(Records contained in a dataset)
__________

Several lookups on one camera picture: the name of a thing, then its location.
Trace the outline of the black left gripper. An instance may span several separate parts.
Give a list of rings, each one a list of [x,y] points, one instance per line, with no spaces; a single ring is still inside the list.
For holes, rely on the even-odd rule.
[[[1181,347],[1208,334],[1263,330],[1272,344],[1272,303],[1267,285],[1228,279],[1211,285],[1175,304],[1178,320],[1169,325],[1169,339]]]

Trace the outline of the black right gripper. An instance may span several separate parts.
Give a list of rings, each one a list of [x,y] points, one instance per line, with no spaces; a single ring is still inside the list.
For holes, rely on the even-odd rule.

__________

▶ [EXERCISE] Go through the entries above and restate each one exactly.

▶ [TASK RESPONSE]
Several lookups on one camera picture: the name of a thing, then its location.
Trace the outline of the black left gripper. An instance may span several separate parts.
Give a list of rings, each one a list of [x,y] points, one instance per line, with no spaces; a single ring is still inside the list.
For holes, rely on the even-odd rule.
[[[1181,347],[1208,334],[1263,330],[1272,344],[1272,303],[1267,285],[1228,279],[1211,285],[1175,304],[1178,320],[1169,325],[1169,339]]]

Trace the outline of the black right gripper. An instance may span several separate parts.
Give a list of rings, each one a list of [x,y] points, one instance per line, with no spaces; a single ring is still inside the list.
For holes, rely on the even-odd rule.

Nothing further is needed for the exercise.